Subitement, deux enfants déboulent en hurlant du boulevard. Ils font la course jusqu'au perron de leur immeuble, situé en face du café. Ils se poussent, s'insultent et crient. Sautant dans une flaque d'eau, ils éclaboussent une touriste naviguant dans la ville sur un Segway. Ils jettent des regards insolents aux deux maghrébins, contraints d'interrompre leur partie de Candy Crush.
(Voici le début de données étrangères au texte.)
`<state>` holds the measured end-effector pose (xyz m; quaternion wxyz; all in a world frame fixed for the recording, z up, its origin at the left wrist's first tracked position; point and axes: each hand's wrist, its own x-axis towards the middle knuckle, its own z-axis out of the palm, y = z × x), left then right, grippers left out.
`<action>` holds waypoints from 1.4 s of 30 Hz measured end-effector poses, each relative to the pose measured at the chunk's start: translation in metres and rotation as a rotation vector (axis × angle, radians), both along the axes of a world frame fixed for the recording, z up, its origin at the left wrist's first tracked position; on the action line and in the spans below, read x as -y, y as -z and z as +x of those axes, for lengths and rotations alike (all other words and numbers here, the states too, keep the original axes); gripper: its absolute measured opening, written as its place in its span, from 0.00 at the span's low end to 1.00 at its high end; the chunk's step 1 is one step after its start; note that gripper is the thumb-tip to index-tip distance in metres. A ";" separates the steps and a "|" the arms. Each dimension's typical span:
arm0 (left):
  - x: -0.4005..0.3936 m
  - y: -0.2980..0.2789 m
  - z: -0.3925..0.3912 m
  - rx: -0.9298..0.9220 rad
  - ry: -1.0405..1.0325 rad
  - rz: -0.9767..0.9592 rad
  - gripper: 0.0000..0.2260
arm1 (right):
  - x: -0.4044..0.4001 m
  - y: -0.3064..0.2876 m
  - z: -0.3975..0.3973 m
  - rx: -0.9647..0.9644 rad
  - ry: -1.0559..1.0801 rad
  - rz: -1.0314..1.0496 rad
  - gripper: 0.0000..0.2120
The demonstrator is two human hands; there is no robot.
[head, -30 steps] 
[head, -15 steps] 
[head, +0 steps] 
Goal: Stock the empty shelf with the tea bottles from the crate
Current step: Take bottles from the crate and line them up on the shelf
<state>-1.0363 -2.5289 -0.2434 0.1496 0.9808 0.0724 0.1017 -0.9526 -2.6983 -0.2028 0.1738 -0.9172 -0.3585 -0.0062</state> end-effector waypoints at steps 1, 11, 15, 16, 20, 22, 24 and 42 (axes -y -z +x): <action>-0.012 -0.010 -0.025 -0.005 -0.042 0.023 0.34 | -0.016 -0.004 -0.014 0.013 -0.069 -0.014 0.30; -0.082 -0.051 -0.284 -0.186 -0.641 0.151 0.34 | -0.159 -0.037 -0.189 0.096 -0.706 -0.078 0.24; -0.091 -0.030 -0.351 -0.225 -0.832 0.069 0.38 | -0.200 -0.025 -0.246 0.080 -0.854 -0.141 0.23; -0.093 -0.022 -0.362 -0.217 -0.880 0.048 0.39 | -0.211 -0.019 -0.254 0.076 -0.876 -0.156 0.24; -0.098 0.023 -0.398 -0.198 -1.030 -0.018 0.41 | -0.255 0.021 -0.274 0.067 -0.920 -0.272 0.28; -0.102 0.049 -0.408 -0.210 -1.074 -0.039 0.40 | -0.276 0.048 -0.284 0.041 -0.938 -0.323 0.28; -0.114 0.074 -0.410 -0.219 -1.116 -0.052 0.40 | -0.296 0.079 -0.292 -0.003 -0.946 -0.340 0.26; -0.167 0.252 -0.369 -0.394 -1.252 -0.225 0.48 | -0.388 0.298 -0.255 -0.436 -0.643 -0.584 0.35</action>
La passante s'arrête pour constater les dégâts sur son pantalon beige. Les enfants s'engouffrent alors dans le hall de leur immeuble en riant. La porte claque derrière eux, puis le silence revient plein d'une épaisseur nouvelle. Un des maghrébins lance un « Ah ! les enfants... ». Cela ne semble pas apaiser la touriste, qui fulmine. Le temps de ravaler sa contrariété, elle finit par lâcher un « Oui, oui... » désincarné. Puis elle reprend sa route. Les maghrébins retournent à leur partie de Candy Crush. Les enfants nous observent depuis la fenêtre du deuxième étage.